_Task item_:
Please print exactly the lines running from the one that contains "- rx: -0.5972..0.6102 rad" to the end of the data, with both lines included.

_Provided data_:
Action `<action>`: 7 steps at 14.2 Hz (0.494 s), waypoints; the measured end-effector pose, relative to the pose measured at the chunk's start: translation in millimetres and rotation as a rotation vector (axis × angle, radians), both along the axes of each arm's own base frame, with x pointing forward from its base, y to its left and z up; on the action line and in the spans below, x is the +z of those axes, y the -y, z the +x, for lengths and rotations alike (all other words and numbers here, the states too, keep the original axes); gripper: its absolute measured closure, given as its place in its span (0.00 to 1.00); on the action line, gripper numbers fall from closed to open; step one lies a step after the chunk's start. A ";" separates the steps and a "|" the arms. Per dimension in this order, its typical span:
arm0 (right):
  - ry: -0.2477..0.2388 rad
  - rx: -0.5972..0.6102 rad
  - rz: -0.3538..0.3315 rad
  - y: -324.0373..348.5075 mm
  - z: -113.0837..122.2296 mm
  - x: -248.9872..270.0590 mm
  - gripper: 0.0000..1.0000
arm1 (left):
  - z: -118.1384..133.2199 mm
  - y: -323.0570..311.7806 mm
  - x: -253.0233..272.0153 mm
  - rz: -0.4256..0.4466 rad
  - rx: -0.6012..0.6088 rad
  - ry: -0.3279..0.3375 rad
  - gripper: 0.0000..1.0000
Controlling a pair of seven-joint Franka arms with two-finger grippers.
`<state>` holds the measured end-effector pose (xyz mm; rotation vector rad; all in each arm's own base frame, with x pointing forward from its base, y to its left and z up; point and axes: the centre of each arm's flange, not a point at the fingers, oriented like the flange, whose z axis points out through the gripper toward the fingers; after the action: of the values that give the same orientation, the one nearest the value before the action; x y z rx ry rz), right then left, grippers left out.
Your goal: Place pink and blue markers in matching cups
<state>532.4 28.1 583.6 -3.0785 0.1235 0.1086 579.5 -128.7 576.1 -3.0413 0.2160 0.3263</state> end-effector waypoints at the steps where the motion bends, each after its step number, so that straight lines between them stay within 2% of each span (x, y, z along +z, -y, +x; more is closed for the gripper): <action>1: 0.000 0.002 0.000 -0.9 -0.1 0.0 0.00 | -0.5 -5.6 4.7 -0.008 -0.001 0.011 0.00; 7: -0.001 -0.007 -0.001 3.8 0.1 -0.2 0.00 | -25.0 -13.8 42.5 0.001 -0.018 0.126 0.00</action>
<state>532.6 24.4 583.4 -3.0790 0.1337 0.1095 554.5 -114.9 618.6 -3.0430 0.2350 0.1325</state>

_Exercise result_:
  - rx: -0.5972..0.6102 rad
  - rz: -0.3538..0.3315 rad
  - y: -324.0373..348.5075 mm
  - z: -113.0837..122.2296 mm
  - x: -248.9872..270.0590 mm
  - gripper: 0.0000..1.0000
arm1 (left):
  - z: -118.1384..133.2199 mm
  - y: -323.0570..311.7806 mm
  - x: -253.0233..272.0153 mm
  - rz: -0.4256..0.4466 rad
  - rx: -0.6012..0.6088 rad
  - ry: -0.3279..0.3375 rad
  - gripper: 0.0000..1.0000
Controlling a pair of seven-joint Franka arms with two-finger grippers.
`<state>` holds the measured end-effector pose (xyz mm; rotation vector rad; all in each arm's own base frame, with x pointing forward from its base, y to its left and z up; point and axes: the centre of each arm's flange, not a point at the fingers, oriented like the flange, whose z axis points out through the gripper toward the fingers; after the action: of the values that give the same orientation, the one nearest the value before the action; x y z rx ry rz), right then left, grippers left out.
Your goal: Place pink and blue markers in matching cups
<state>532.4 28.1 583.6 -3.0785 0.1235 0.1086 579.5 -128.7 576.1 -3.0413 0.2160 0.3263</state> end-effector waypoints at the steps where the motion bends, each after its step number, so that straight lines between them stay within 2% of each span (x, y, z along +z, -y, +x; more is closed for the gripper): <action>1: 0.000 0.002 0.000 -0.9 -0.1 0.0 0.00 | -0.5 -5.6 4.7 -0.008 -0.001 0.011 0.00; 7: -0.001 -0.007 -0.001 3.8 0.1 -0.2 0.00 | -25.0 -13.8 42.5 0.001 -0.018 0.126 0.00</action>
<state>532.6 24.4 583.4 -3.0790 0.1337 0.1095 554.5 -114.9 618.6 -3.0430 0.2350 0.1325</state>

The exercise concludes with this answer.